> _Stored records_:
::::::::
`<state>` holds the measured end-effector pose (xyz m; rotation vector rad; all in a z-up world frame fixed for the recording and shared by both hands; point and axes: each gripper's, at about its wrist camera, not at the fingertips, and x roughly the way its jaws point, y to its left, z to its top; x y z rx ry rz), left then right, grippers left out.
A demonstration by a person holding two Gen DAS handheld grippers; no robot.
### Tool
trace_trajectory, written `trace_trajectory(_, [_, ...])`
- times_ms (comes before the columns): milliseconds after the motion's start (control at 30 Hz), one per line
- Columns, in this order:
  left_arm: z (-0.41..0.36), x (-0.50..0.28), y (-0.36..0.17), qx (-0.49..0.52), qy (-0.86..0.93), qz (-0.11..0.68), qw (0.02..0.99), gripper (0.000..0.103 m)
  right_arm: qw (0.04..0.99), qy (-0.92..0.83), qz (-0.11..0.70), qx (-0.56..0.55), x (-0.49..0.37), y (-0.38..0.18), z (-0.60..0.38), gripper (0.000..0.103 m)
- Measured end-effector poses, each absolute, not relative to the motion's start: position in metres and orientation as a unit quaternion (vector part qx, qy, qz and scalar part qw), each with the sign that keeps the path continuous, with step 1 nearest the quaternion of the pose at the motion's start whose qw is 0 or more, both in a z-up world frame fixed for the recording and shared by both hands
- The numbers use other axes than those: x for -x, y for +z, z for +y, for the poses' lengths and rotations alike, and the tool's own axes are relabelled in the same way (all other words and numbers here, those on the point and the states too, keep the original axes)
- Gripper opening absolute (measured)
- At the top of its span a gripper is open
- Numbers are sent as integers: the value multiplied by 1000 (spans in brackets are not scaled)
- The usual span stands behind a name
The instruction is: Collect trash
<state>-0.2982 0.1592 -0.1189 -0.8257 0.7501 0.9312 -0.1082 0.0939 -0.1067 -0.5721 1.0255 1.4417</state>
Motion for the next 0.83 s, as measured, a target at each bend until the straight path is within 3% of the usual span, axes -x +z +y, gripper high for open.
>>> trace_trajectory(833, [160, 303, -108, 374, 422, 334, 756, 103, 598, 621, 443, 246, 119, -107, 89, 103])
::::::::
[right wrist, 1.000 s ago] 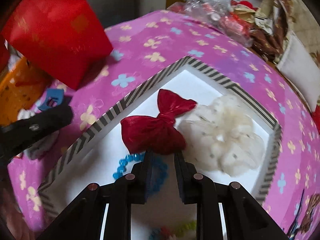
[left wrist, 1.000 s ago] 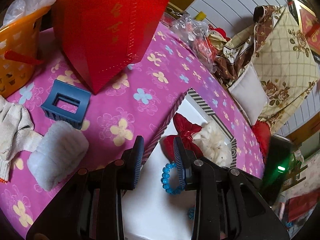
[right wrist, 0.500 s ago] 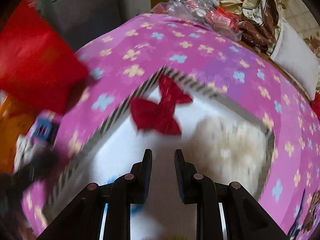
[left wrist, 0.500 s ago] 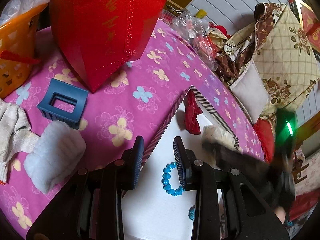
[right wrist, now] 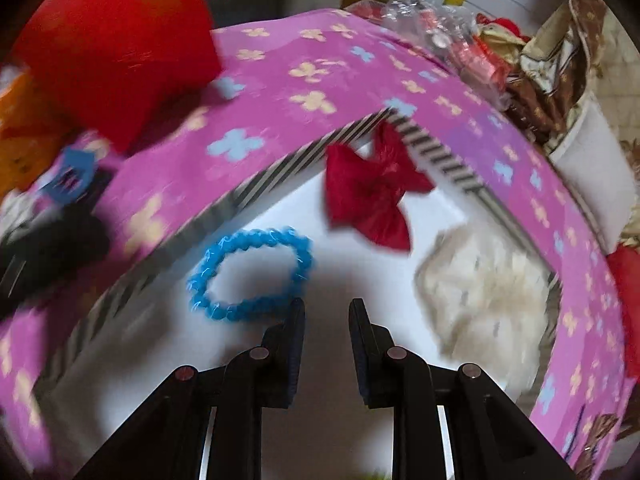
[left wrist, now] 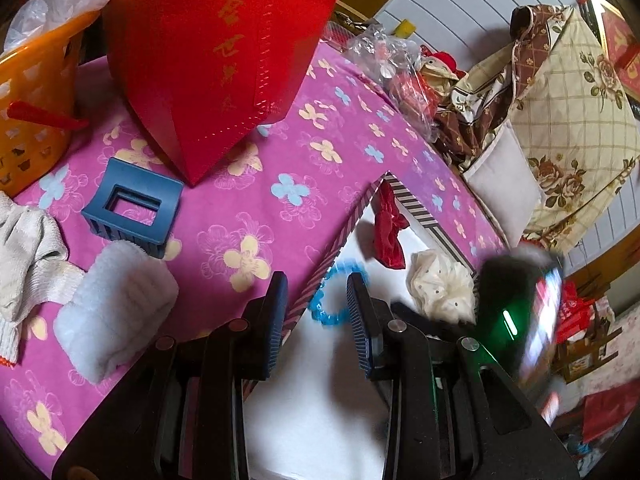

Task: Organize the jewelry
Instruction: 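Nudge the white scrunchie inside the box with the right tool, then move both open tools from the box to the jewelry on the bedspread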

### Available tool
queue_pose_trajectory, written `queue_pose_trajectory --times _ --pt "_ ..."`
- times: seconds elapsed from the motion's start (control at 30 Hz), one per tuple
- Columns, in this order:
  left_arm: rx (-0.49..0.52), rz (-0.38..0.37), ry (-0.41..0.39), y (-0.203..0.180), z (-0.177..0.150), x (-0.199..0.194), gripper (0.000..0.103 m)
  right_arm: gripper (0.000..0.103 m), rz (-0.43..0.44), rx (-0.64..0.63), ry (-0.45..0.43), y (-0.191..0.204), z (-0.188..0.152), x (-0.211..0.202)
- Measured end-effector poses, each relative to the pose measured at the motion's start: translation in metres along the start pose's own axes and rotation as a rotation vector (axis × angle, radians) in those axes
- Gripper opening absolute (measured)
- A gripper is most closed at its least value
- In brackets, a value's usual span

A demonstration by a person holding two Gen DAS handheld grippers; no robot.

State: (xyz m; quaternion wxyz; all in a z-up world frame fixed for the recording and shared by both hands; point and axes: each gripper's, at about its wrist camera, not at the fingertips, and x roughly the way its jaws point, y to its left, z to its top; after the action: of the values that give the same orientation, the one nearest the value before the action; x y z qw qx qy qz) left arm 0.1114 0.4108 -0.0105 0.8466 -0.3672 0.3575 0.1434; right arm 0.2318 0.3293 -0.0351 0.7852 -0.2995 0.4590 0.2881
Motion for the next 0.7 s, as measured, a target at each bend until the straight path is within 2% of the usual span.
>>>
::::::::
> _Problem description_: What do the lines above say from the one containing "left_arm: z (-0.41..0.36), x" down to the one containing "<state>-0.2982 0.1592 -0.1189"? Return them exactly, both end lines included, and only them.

> _Output for this task_:
  left_arm: z (-0.41..0.36), x (-0.50..0.28), y (-0.36..0.17), qx (-0.49..0.52), qy (-0.86..0.93), qz (-0.11..0.68), qw (0.02..0.99), gripper (0.000..0.103 m)
  right_arm: qw (0.04..0.99), qy (-0.92..0.83), qz (-0.11..0.70), qx (-0.56..0.55), x (-0.49..0.37), y (-0.38..0.18), z (-0.60..0.38), gripper (0.000..0.103 m)
- Measured end-effector poses, each absolute, not relative to the motion's start: position in metres and orientation as a unit quaternion (vector part qx, qy, qz and scalar part qw), each with the sign that keeps the path continuous, with step 1 nearest the quaternion of the pose at the motion's start whose qw is 0 or more, both in a z-up world frame fixed for the recording and shared by both hands
- The numbers use other axes than those: x for -x, y for +z, z for +y, for the poses' lengths and rotations alike, and the tool's own axes are relabelled in the same way (all other words and numbers here, those on the point and the states too, keep the original axes)
- Gripper opening absolute (measured)
- At the top of its span a gripper is open
- Numbers are sent as integers: the value multiplied by 1000 (spans in brackets are not scaled)
- The usual span stands behind a name
The instruction is: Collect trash
<state>-0.2982 0.1592 -0.1189 -0.8257 0.7501 0.9312 -0.1082 0.0939 -0.1067 -0.5721 1.0255 1.4417</state>

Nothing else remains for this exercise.